In the paper we rely on the datacapture methodology presented below to produce our three datasets under varying illumination. We only used a single camera
for capturing scenes which takes considerably longer to accomplish. To support others in similar situations we will present tips and tricks below.
1. Establishing Dimensionality and Selecting Poses for Capture
On a scale of 2.5D to 3D, how 3D do you want you data? Capturing VS content limits data to proscenium views, so full 3D is not possible unless you are able
to insert cameras into the LED wall. However, a large spread of cameras around the 2.5D scene will enable you to infer a greater range of novel views. Hence,
the distribution of cameras directly affects the type of shots that can be captured. However, if you are running on a tight budget and have few cameras,
as in our case, a wide distribution will results in worse reconstruction results so will negatively impact the quality of the final show. Clearly, related
works on sparse-view reconstruction becomes relevant, though we leave this for future work to investigate optimizing reconstruction quality under sparse-view conditions
; as discussed in the Appendix.
In our case, with 18 training views, the radial spread of cameras for each datase is under 135Deg. We find that the geometric reconstruction quality for
Dataset 1 and 2 is decent while for Dataset 3 shows various view-dependent geometry artifacts. The reason Dataset 3 fails to avoid over-fitting artifacts is
due to scale of the important foreground objects, w.r.t the remainder of the scene. In Dataset 1 and 2, the coverage of the tables that the objects sit onto
is rougly propotional to the volume of the target objects. Whereas, in Dataset 3 the coverage of the floor is significantly grater than that of the objects,
therefore much less resources are attributed to target objects during training (under our loss scheme). This highlights a potential need for future work
to establish a means of attributing larger gradients to areas of higher importance, as simply using the panoptic loss function (as we have done) is not sufficient.
Therefore, when designing data capture you will need to consider the radial spread w.r.t the number of cameras you have as well as the pixel coverage
of the target objects in comparison to the remainder of the 3-D scene. You however, do not need to consider the pixel coverage of the LED wall/RIC-IBL
source as this is masked out during training.
2. Selecting Textures based on Capture Limitations
Following the conclusions reached in the paper regarding RIC-IBL texture diversity for improving VSR, ideally users would select a large set of high frequency
backgrounds to illuminate the scene during capture.

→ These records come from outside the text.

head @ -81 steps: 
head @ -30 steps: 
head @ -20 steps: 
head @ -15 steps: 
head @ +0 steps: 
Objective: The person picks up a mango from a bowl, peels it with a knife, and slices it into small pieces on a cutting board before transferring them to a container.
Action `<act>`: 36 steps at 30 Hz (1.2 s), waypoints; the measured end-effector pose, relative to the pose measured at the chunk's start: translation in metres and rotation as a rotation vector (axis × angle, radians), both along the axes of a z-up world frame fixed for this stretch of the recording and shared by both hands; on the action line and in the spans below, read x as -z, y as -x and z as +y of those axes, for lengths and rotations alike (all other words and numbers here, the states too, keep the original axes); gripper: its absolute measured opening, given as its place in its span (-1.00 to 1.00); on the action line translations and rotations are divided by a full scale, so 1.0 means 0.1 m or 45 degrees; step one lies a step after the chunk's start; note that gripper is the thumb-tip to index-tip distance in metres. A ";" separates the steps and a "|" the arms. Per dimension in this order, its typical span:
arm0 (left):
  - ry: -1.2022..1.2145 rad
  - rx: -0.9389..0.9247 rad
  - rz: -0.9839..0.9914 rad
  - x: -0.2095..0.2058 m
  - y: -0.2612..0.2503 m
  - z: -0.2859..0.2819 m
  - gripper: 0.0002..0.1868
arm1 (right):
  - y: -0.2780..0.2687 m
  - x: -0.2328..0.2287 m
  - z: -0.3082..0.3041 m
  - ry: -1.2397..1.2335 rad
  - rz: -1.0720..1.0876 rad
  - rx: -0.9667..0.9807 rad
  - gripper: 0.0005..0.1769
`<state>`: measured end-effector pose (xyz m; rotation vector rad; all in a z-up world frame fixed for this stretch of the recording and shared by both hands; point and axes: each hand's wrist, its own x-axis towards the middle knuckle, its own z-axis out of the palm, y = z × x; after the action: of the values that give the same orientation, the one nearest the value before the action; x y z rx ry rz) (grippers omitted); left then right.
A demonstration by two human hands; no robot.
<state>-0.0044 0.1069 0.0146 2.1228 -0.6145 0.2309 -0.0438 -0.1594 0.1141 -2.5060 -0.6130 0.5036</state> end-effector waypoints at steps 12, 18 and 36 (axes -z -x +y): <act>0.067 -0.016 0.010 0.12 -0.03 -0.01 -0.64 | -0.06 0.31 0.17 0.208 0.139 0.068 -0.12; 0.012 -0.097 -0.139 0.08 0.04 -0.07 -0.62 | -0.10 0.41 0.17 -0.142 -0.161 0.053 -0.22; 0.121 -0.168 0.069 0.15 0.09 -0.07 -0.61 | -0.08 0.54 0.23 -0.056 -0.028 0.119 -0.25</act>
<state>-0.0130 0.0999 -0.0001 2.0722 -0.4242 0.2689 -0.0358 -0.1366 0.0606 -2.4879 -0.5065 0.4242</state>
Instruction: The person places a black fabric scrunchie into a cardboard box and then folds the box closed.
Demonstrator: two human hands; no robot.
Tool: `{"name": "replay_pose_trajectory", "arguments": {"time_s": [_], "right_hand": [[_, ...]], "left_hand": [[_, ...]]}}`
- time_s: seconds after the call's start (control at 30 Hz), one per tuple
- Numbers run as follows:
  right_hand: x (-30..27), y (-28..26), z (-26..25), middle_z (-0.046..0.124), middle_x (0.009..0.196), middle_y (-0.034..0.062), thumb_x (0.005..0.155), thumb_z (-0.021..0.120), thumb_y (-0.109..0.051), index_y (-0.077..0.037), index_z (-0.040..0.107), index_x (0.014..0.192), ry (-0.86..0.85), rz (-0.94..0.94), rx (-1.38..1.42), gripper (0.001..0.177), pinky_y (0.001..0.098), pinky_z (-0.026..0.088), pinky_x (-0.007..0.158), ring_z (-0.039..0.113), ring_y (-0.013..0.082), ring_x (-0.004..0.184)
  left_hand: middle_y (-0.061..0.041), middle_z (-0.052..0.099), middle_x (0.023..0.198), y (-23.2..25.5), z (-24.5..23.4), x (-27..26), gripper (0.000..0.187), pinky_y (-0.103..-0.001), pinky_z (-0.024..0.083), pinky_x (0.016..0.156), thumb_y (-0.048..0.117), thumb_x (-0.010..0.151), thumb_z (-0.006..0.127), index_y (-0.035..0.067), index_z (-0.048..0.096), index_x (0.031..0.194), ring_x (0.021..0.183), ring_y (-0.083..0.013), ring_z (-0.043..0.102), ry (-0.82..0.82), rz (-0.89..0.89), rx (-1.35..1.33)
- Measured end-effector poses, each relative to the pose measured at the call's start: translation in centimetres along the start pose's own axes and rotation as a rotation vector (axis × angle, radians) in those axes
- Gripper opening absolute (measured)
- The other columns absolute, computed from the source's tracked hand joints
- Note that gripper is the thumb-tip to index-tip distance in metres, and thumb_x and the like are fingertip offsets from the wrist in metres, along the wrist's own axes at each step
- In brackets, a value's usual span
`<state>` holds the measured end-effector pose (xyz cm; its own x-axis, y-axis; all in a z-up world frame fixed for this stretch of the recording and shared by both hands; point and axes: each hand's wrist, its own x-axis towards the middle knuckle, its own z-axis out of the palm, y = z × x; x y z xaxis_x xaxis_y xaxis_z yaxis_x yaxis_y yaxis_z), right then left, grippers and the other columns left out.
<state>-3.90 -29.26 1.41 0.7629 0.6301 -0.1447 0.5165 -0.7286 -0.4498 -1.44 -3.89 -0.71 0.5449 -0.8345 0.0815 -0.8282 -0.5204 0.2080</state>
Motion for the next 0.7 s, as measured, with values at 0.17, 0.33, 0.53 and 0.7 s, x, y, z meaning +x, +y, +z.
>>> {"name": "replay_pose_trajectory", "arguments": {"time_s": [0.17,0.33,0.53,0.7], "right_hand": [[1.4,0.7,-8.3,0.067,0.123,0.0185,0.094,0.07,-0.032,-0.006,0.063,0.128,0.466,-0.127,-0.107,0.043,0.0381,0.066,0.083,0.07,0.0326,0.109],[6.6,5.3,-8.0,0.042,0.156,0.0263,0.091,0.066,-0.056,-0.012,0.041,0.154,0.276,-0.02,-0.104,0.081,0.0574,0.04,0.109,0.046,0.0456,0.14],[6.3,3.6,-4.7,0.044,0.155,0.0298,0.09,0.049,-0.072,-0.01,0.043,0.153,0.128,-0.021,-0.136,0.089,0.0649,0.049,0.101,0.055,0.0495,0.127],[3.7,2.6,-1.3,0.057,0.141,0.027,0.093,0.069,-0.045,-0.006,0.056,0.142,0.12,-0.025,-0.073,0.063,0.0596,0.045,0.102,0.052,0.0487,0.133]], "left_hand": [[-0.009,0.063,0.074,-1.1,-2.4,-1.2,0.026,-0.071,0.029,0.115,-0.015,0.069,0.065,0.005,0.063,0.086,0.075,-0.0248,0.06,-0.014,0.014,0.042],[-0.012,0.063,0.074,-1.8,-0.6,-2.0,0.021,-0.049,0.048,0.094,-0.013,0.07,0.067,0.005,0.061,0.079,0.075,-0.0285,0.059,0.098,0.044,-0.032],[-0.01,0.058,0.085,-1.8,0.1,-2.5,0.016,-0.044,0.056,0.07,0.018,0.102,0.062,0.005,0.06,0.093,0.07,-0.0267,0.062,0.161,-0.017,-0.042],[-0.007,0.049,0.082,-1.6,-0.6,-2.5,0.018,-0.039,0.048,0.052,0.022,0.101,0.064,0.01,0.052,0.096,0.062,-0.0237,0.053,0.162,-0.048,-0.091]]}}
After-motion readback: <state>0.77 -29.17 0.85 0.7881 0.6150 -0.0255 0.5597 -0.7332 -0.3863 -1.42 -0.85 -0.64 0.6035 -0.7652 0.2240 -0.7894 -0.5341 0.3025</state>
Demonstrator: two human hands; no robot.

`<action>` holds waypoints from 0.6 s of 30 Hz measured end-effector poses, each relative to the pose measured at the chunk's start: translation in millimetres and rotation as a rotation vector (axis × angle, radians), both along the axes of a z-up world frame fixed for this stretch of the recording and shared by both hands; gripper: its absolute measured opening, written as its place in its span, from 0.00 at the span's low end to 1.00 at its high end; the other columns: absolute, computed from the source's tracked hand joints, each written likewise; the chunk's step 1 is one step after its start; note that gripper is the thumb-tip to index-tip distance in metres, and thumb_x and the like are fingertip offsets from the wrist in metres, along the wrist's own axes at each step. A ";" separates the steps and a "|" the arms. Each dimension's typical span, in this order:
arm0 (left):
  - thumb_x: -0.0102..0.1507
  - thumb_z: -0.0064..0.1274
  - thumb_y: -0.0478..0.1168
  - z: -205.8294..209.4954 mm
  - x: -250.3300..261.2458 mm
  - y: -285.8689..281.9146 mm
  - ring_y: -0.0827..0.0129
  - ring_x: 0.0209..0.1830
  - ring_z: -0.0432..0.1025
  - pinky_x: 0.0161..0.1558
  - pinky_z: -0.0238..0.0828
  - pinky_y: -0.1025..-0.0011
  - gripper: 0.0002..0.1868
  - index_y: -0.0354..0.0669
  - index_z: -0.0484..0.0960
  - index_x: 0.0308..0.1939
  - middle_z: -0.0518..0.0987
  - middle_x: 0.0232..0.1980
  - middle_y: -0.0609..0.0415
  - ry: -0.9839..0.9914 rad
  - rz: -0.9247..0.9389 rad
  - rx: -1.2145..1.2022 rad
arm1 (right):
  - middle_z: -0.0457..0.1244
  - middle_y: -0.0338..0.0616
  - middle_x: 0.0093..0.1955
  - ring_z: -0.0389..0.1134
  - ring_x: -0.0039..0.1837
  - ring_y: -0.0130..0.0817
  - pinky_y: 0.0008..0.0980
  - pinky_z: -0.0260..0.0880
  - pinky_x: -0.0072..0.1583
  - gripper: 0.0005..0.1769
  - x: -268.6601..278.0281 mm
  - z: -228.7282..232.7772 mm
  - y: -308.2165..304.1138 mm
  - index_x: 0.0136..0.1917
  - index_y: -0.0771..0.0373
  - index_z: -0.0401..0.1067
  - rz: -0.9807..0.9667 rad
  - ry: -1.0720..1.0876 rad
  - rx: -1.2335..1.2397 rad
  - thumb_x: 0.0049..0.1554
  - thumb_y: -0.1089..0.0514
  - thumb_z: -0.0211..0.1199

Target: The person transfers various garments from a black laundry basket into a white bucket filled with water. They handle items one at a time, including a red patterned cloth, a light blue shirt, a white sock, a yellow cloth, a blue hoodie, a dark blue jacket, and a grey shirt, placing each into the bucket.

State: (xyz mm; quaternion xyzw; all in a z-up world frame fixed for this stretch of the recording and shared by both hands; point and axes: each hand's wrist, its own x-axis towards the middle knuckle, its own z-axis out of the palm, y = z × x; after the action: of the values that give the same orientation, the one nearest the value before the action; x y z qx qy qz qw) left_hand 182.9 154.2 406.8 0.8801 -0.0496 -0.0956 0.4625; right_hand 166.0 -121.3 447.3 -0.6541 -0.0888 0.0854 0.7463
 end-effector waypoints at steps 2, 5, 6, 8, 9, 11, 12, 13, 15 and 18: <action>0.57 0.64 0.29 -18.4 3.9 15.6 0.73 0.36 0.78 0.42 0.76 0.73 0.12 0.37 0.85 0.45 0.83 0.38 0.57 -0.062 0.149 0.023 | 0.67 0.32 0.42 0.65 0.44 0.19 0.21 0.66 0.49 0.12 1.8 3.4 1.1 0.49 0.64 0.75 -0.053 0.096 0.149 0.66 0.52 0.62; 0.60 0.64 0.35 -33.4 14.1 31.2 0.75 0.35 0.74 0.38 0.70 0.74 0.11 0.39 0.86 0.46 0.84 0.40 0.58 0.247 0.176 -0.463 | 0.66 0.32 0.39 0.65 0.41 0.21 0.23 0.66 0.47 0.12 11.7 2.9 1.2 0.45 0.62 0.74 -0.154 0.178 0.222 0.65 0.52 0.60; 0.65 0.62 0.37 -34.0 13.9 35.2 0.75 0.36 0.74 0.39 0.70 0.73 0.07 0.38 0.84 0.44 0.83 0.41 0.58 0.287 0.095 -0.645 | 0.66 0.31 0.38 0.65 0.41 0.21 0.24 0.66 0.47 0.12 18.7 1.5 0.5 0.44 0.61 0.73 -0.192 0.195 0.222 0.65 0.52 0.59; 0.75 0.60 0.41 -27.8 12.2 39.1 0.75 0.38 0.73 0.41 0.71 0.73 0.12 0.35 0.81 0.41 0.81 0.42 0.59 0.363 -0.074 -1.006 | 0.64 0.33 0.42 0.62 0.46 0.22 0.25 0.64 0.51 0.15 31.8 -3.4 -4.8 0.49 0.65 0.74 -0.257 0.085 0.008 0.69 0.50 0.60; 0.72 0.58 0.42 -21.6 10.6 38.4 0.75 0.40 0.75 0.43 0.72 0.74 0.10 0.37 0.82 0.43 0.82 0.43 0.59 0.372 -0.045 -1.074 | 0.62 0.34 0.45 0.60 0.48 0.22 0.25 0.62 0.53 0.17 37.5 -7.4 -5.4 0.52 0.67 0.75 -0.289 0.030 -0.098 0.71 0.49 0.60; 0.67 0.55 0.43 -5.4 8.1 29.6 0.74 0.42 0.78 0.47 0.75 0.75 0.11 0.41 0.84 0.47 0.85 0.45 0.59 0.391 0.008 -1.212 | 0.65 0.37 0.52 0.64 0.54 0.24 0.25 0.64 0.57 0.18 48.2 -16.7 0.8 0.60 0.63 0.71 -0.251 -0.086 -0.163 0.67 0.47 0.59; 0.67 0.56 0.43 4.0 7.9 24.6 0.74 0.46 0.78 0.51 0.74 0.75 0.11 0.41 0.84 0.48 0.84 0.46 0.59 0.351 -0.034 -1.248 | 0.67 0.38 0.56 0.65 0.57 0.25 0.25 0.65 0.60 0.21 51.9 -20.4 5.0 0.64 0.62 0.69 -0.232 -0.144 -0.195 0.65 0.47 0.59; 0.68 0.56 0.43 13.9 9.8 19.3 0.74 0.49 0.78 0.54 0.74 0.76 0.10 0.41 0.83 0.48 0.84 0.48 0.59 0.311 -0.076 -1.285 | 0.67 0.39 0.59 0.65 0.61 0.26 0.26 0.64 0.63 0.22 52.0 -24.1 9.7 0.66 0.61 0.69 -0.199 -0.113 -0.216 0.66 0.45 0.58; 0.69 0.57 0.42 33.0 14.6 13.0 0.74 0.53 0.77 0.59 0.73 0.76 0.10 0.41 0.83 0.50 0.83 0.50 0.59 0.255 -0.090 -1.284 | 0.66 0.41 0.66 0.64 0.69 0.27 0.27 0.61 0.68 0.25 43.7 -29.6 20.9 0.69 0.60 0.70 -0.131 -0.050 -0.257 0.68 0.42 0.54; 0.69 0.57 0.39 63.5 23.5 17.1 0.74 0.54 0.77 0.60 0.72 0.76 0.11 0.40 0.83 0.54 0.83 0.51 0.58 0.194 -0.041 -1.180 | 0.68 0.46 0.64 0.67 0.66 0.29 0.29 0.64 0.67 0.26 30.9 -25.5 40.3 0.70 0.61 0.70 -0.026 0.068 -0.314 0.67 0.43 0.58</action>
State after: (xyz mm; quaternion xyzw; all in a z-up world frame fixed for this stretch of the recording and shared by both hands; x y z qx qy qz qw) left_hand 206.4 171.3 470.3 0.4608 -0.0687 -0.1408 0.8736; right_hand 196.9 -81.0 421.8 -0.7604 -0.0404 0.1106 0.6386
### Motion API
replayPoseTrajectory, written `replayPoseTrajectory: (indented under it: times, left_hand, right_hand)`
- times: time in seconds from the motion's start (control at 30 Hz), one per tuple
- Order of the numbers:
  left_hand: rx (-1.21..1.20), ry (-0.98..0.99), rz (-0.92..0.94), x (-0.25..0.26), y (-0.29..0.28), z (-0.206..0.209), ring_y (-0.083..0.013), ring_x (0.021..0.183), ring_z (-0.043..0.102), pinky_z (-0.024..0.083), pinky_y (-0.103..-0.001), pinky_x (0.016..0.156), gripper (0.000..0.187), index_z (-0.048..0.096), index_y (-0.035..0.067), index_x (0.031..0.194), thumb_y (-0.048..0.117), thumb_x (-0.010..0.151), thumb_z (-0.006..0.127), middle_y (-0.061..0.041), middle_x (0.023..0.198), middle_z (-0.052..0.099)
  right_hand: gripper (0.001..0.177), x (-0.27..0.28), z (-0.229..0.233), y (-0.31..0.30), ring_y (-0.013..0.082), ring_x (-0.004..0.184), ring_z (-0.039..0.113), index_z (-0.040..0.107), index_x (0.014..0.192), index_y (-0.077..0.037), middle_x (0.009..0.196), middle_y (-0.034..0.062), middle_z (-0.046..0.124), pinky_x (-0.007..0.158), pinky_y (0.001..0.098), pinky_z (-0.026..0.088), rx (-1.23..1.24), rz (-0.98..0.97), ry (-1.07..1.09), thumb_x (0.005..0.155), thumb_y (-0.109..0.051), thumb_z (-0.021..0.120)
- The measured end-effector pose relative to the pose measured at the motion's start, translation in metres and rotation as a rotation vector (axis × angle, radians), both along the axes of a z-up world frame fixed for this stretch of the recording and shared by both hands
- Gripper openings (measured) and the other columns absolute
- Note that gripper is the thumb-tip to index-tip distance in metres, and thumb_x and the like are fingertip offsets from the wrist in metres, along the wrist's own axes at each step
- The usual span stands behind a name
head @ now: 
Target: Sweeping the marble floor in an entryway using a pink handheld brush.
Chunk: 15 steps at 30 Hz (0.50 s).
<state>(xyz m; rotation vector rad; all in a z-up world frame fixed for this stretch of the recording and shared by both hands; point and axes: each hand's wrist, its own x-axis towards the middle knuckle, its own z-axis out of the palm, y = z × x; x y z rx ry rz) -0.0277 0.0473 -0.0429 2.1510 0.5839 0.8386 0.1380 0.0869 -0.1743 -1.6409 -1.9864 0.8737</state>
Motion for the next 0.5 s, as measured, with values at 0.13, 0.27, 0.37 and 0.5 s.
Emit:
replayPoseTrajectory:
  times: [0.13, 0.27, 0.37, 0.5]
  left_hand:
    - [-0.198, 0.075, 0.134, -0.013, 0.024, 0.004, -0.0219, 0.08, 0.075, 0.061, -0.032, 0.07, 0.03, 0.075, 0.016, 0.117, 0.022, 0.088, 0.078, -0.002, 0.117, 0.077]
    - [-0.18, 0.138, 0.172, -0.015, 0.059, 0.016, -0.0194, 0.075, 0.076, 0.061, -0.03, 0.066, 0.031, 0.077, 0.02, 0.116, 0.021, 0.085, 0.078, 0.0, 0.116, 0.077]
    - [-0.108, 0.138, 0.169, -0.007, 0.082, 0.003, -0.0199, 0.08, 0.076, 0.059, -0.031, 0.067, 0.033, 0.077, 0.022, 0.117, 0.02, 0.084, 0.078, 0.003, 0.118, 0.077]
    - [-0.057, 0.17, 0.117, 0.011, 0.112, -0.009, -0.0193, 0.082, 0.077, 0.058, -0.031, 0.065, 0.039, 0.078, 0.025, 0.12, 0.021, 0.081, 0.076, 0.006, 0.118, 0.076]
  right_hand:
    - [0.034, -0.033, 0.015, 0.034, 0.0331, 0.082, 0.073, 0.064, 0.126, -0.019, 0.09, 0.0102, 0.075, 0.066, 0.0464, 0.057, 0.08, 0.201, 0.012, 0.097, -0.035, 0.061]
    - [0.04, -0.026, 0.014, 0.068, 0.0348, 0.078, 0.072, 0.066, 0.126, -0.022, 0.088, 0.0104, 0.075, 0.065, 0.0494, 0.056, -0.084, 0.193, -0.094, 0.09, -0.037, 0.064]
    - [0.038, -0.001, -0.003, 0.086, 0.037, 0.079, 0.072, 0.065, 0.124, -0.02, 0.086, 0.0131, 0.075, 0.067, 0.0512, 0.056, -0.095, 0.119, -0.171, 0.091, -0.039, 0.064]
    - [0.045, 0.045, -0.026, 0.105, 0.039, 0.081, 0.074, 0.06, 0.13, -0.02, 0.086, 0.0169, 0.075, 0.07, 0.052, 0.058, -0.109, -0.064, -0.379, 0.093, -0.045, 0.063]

However, this is not always feasible, especially when dealing with dynamic content (in future applications).
Therefore, the optimal approach uses a sparse set of RIC-IBL textures to illuminate the scene for training (when K-> 1), where the textures used are locally unique and
high in frequency density. However, this does not actually have to be the case. For example, if you indend on capturing a specific background composition (e.g. a
low laying mountainous landscape), but have not yet decided what it will look like, it may be more effective and less probelamtic to simply capture the
3D scene under illumination conditions (i.e. RIC-IBL textures) that align with the expected background content.
3. Potential Options for Dynamic Scene Capture
The main limitation with capturing dynamic scene under varying illumination is that changing the RIC-IBL background throughout a performance will distract
the actor and potentiall lead to worse performances. Hence, there are various approaches to capture and reconstruction that cmay preserve actor immersion.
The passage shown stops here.